%%
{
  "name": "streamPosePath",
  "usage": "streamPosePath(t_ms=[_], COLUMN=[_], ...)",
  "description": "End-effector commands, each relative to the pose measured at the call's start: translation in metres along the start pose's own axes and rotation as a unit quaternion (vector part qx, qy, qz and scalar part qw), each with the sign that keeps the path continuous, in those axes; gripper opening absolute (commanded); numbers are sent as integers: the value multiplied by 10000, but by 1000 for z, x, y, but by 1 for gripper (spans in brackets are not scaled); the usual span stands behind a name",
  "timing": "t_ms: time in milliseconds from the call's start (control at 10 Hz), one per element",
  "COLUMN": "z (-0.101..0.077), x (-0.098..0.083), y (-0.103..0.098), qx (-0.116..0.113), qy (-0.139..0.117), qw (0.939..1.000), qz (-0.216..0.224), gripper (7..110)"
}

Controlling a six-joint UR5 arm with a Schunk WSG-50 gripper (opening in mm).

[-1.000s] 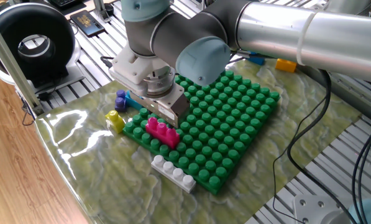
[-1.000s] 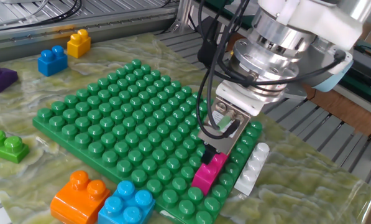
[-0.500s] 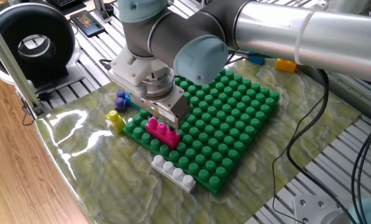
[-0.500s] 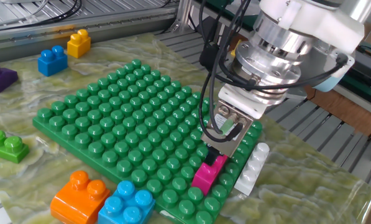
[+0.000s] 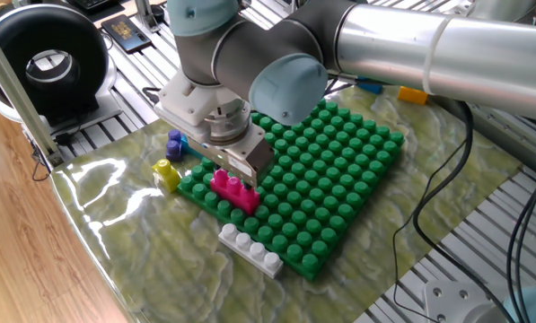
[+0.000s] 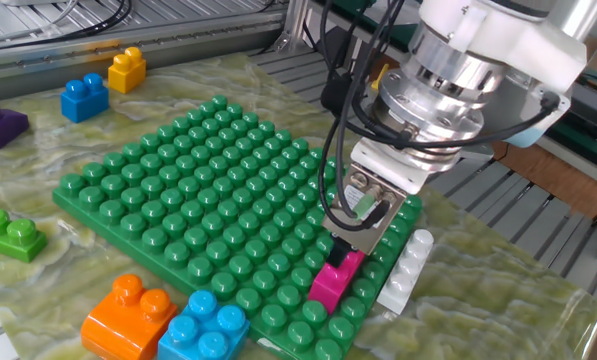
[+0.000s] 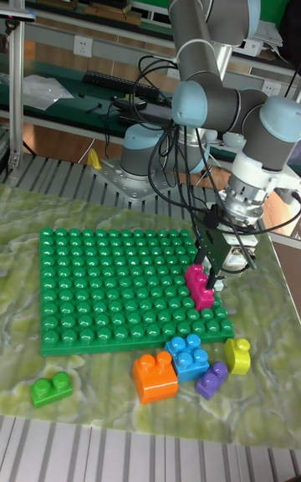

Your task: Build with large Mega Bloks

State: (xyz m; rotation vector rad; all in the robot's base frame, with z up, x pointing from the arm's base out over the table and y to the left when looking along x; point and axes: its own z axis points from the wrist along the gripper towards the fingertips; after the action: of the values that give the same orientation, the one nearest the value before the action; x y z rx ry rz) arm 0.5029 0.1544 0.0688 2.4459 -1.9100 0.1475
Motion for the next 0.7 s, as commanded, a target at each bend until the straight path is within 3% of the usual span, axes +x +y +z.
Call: streamPosePath(t_ms=[0, 400, 600], z=[0, 6, 6], x=[-3, -4, -4], y=[-2, -7, -2], qx=[19, 41, -53], qy=[-86, -112, -111], qw=[9999, 9999, 9999], qz=[56, 27, 2], gripper=[44, 44, 44])
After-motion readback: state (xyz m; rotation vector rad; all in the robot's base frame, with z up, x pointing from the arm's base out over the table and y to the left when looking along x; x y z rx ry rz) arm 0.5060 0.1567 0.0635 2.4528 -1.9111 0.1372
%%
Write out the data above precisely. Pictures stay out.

{
  "name": "streamPosePath",
  "usage": "streamPosePath(t_ms=[_], COLUMN=[_], ...)",
  "description": "End-effector commands, each relative to the pose measured at the call's start: translation in metres along the start pose's own axes and rotation as a unit quaternion (vector part qx, qy, qz and scalar part qw), each with the sign that keeps the path continuous, in those axes; gripper opening absolute (commanded); numbers are sent as integers: the value multiplied by 10000, but by 1000 for z, x, y, but by 1 for gripper (spans in brackets are not scaled); the usual span stands behind a name",
  "timing": "t_ms: time in milliseconds from the call's start (control at 10 Hz), one per element",
  "COLUMN": "z (-0.101..0.077), x (-0.098..0.083), y (-0.103..0.098), qx (-0.116..0.113), qy (-0.139..0.117), qw (0.939..1.000), qz (-0.216..0.224), gripper (7..110)"
}

Controlling a six-joint UR5 arm with a Schunk WSG-50 gripper (opening in mm).

[-1.000s] 
[-1.000s] 
[-0.500s] 
[-0.500s] 
[+0.000s] 
[+0.000s] 
[+0.000s] 

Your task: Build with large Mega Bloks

State: (xyz m; rotation vector rad; all in the robot's base frame, with z up, x pointing from the arm's base out over the table and y to the left when looking along x; point and axes: its own z axis points from the wrist along the gripper towards the fingertips; after the action: of the values that give the same orientation, the one nearest the value before the action; x y z rx ry rz) arm 0.5029 0.1544 0.0688 2.4459 -1.9100 0.1475
Motion for the next 0.7 s, as commanded, a target at each bend until the straight path is within 3% of the usual span, axes +x +y +z.
Call: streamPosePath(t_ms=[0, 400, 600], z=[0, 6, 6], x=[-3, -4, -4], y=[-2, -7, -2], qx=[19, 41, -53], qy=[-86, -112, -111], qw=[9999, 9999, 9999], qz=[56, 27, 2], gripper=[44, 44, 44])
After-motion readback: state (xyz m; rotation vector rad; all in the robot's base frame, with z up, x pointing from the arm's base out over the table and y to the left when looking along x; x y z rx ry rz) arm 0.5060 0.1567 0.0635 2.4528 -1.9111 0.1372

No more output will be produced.